# HELP -Add a patio roof to existing roof



## Jeffrey442 (Apr 17, 2007)

Im Working in upstate NY on a Ranch style home. I'm looking to add a patio roof to the back of this house. The existing roof has a 5/12 pitch, Theres a 12" overhang and its just over 10' high. I would like to extend 16' out by 32' wide. I dont have enough height to carry the 5/12 pitch out to 16'. Theres a shingle roof on the house that I will be replacing with this new patio roof.

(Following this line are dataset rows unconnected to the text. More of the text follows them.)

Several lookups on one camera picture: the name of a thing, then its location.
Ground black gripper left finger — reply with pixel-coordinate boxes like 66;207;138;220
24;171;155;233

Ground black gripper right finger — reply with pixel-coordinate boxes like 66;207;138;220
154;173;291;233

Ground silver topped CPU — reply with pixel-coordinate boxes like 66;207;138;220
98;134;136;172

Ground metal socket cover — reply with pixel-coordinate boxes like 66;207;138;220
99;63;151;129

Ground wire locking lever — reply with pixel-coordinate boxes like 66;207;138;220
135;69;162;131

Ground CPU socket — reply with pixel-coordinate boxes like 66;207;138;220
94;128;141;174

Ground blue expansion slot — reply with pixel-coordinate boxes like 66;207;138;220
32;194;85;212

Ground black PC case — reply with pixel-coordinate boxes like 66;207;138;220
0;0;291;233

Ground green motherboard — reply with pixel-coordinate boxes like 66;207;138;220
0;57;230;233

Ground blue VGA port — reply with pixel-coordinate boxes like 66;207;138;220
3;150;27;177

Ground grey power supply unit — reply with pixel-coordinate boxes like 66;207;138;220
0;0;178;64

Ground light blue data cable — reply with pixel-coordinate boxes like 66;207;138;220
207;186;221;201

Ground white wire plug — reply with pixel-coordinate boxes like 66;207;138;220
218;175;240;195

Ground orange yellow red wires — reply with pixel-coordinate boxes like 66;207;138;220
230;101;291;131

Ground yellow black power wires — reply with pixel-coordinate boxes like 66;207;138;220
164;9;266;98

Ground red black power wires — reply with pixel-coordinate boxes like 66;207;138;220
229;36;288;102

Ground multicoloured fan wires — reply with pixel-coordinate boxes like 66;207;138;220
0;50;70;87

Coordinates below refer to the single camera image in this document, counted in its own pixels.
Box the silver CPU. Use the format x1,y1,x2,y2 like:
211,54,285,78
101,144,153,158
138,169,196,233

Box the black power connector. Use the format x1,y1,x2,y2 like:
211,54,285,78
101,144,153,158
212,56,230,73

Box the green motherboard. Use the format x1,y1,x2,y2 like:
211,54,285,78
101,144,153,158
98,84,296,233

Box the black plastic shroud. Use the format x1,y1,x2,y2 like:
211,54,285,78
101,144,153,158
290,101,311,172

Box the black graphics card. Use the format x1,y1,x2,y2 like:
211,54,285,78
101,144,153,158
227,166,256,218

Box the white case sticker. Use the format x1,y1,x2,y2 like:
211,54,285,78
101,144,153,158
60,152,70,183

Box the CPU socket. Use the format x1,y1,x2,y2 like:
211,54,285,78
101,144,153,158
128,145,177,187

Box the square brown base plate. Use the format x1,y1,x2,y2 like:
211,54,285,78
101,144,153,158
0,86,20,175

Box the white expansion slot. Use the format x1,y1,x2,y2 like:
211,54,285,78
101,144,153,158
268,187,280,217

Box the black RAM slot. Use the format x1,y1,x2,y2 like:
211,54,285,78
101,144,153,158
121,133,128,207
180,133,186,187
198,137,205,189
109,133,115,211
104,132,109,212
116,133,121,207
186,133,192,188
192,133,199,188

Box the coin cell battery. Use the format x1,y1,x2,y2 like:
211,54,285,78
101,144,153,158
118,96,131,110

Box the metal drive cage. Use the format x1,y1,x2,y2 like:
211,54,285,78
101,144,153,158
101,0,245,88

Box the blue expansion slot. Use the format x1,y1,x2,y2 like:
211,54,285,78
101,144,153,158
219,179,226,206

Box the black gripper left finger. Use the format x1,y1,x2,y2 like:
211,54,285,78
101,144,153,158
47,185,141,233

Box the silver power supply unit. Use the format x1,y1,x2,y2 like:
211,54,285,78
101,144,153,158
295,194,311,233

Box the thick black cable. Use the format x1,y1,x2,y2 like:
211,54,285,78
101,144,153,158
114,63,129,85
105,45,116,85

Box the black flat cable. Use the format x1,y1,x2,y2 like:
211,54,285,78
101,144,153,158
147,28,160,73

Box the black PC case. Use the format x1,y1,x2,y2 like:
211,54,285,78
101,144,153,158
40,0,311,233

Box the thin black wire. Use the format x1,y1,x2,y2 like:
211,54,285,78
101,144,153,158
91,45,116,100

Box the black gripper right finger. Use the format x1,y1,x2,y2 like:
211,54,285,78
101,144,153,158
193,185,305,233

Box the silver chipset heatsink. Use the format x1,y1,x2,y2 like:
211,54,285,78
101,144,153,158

What is the best way to tie into the existing roof.


----------



## roofwiz74 (Oct 27, 2006)

what material are you gonna use on the "addition"


on the roof.


----------



## roofwiz74 (Oct 27, 2006)

by the way the best way to tie into the roof would be to call a roofing contractor for his PROFESSIONAL ADVICE.


----------



## tinner666 (Nov 3, 2004)

Go with an 'ell'. Run a ridge line to existing ridgeline. 2 valleys. Don't even think of a shed roof.


----------



## johnk (Apr 23, 2007)

*i would tie in by...*

i would tie in by lowering the pitch on the addition to 2/12 or less depending on height you want to achieve.i would use a low slope roof product such as torch-on,rubber or t.p.o.iwould do the tie in by removing the bottom 6 or 7 courses of shingles bring your low slope roof product 18-24 inch up 5/12 roof pitch,replace 3 or 4 rows of shingles keeping your nails high and bond the bottom couple of rows with material compatible adhesive.arty:


----------



## MJW (Jan 27, 2006)

Are you asking how to tie the shingles together or the framing?

This should be brought in and valleyed out with the L shape mentioned. If not it will be trouble.


----------